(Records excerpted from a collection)
····················

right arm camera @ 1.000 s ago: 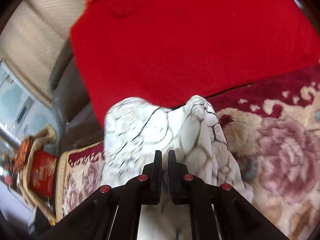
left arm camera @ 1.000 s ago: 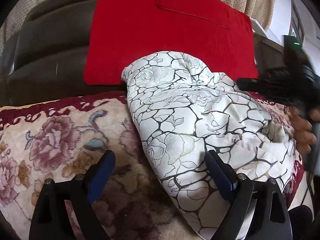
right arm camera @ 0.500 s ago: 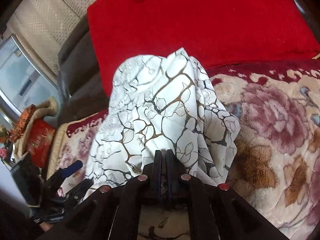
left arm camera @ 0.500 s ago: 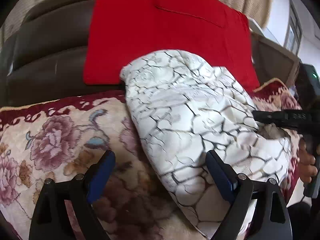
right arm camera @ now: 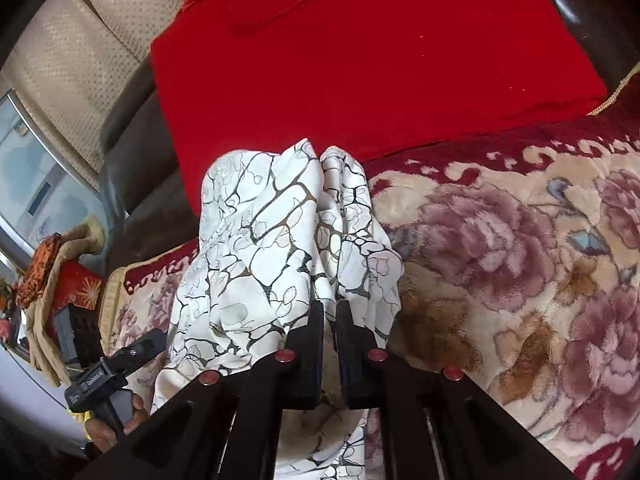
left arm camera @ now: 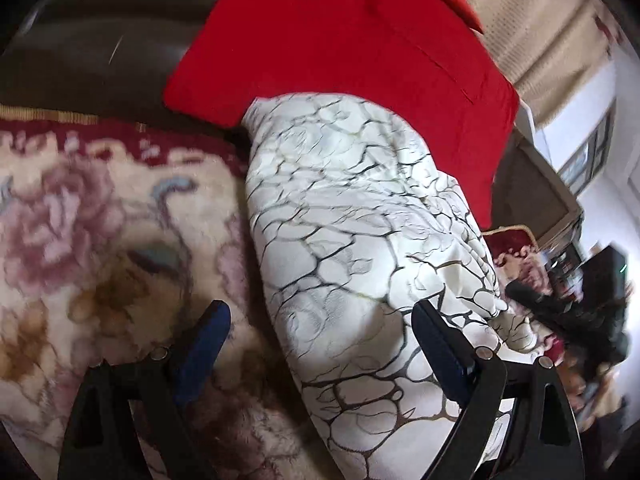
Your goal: Fold large clothes
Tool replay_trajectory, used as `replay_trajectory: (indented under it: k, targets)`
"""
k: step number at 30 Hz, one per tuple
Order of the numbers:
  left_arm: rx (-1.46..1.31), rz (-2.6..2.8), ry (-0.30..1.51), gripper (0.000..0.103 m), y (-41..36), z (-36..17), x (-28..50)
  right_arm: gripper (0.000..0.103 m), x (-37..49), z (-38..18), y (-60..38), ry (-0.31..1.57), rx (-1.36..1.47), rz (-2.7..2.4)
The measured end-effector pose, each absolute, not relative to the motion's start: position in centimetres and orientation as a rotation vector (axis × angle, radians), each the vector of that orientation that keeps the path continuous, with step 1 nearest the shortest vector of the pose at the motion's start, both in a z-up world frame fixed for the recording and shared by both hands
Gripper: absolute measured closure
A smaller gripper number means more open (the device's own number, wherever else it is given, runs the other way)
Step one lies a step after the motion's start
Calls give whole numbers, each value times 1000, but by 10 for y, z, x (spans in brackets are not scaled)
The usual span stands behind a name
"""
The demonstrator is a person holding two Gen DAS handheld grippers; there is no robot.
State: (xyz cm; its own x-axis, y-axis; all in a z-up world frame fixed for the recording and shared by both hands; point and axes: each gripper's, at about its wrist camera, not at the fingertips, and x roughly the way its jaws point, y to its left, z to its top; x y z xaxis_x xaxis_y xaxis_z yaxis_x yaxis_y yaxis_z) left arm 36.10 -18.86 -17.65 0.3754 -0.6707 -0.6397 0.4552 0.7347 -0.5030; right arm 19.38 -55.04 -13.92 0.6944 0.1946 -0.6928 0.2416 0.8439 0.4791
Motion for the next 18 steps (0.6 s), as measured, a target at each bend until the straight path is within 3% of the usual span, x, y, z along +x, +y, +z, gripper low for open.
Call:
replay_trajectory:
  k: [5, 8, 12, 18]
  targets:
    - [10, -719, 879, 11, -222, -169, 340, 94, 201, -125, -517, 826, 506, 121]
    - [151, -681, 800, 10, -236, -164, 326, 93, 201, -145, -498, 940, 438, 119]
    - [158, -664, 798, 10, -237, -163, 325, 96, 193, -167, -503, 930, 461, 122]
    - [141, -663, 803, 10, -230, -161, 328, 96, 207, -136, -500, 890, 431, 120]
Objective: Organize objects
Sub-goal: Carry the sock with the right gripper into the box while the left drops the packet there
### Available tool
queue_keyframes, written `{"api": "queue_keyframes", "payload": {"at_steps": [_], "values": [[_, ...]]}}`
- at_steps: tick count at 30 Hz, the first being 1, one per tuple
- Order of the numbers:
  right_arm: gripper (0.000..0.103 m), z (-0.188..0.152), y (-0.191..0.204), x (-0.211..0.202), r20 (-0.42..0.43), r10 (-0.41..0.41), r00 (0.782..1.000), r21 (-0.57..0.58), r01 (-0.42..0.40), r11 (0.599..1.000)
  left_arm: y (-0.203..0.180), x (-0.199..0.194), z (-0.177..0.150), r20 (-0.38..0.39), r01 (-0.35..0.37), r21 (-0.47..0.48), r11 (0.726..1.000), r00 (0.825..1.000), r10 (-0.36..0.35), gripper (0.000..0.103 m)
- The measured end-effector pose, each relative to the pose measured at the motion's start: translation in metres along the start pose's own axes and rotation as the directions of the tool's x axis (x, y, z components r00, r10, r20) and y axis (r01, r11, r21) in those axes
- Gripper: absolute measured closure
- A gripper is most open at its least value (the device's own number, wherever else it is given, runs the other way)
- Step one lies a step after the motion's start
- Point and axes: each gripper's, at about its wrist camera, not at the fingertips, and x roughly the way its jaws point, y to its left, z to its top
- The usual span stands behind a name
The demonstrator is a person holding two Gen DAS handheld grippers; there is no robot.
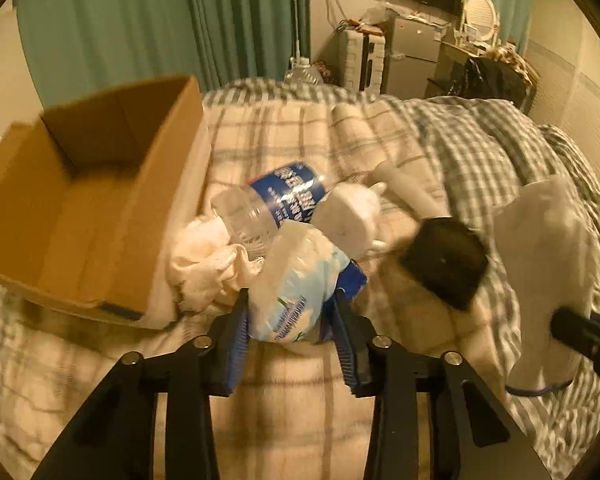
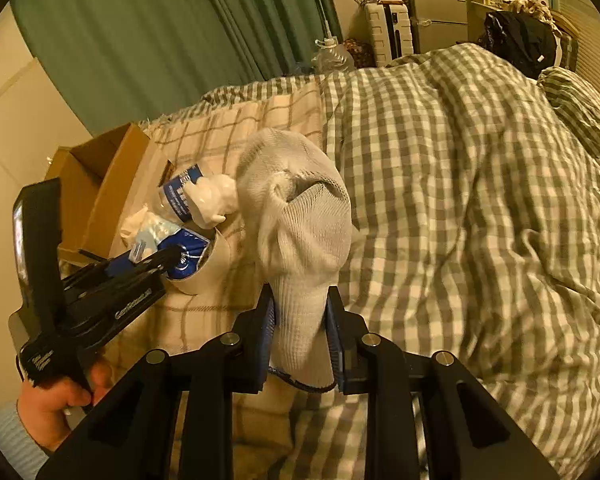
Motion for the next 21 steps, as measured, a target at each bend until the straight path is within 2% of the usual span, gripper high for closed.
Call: {"api": "queue_keyframes", "payload": {"at_steps": [6,10,12,16,21], "values": [[0.081,-0.003,0.002,-0.043,0.052,0.012,0.999,-0.048,-0.009,0.999,-0.005,-0.055,0.000,0.052,-0.042,0.019,0.999,0.998,0.041,0.067],[0.082,-0.008,0.015,-0.069,0.074,-0.007,0.997,-0.096,0.014,0.995,0.002,-0.091,0.002,0.084,-0.031,-0.012,0.999,0.996,0.032,0.067],[0.082,-0.011,0.024,-0.084,0.096,-0.016,0.995,-0.109,0.026,0.994,0.006,-0.109,0.003,0.106,-0.041,0.006,0.999,0.994,0.040,0.067],[0.083,-0.012,0.051,-0.120,0.159,-0.019,0.987,-0.130,0.040,0.991,0.017,-0.144,0.006,0.137,-0.036,0.046,0.998,0.990,0.029,0.067],[0.083,-0.009,0.109,-0.160,0.229,0.004,0.973,-0.180,0.038,0.983,0.047,-0.186,0.007,0.180,-0.024,0.063,0.998,0.984,0.012,0.067]]}}
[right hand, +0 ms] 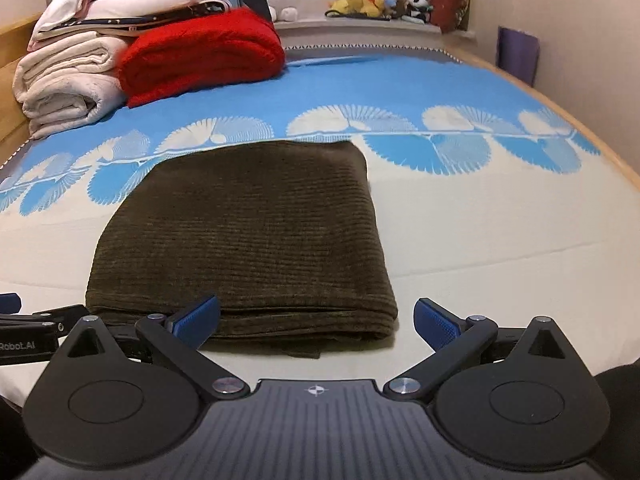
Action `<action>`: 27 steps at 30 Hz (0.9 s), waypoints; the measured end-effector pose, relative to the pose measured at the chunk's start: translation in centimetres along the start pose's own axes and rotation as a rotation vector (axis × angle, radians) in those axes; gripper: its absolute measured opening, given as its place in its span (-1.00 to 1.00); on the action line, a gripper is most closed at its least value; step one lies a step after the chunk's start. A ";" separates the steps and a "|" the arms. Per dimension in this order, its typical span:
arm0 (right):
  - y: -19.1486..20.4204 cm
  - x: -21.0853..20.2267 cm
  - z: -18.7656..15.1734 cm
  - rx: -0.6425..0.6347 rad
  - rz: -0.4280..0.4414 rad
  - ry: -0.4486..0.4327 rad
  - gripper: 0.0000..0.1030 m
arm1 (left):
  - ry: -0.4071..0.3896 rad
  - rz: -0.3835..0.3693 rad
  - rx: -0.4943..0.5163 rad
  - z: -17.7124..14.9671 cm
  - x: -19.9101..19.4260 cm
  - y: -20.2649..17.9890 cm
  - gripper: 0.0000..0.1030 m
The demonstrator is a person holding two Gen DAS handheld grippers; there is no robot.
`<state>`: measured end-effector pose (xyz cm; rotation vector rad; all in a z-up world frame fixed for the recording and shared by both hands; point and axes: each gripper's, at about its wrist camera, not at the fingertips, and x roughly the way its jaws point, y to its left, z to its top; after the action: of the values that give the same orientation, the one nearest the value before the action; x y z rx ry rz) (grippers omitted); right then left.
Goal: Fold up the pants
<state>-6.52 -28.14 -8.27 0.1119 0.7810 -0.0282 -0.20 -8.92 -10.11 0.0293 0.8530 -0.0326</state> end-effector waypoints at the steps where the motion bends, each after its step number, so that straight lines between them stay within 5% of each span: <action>1: 0.1 0.1 0.0 -0.005 -0.001 -0.001 0.98 | 0.001 0.001 -0.003 0.0 0.1 0.0 0.99; 27: 0.1 -0.4 0.1 -0.052 -0.007 -0.058 0.98 | -0.068 -0.016 0.013 0.1 -0.5 -0.5 0.99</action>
<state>-6.73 -28.00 -7.97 0.0588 0.7234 -0.0172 -0.49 -9.42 -9.62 0.0337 0.7855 -0.0536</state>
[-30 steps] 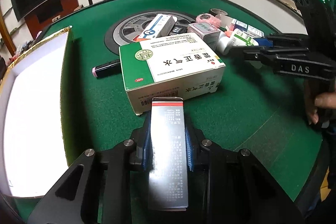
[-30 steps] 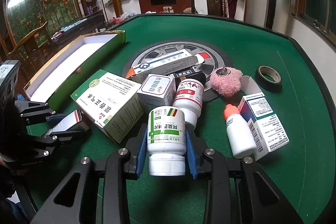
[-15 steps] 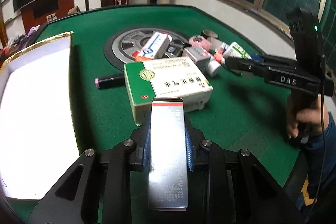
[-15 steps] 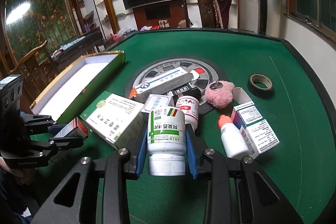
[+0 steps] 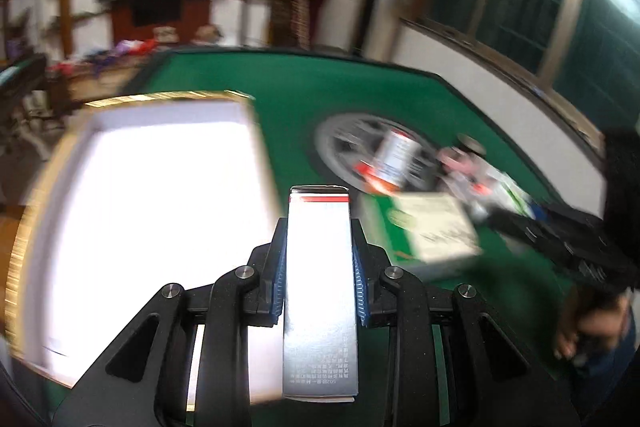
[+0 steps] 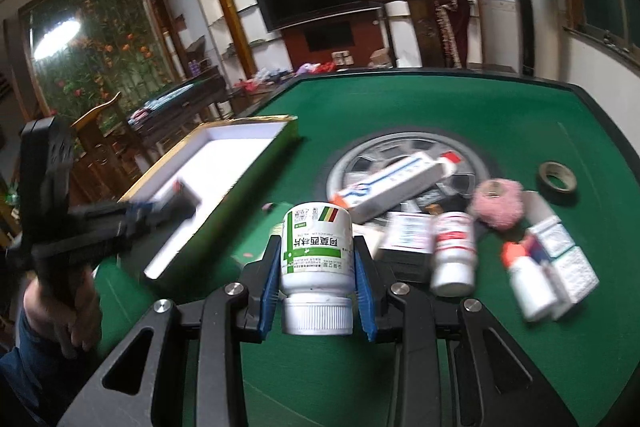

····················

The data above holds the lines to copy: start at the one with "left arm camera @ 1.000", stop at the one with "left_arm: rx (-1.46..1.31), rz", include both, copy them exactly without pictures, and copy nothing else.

## Response area:
left arm camera @ 1.000 s ago: 
right arm camera @ 0.500 s ago: 
left arm camera @ 0.500 s ago: 
right arm camera @ now: 
left arm camera @ now: 
Your goal: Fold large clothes
Tool replay_trajectory, used as `replay_trajectory: (indented under it: k, targets)`
"""
k: step number at 30 Hz, one per tuple
Order of the numbers:
  left_arm: rx (-1.46..1.31), rz (-2.6..2.8), ry (-0.30..1.51), gripper (0.000..0.103 m), y (-41..36), z (-36..17), x (-28..50)

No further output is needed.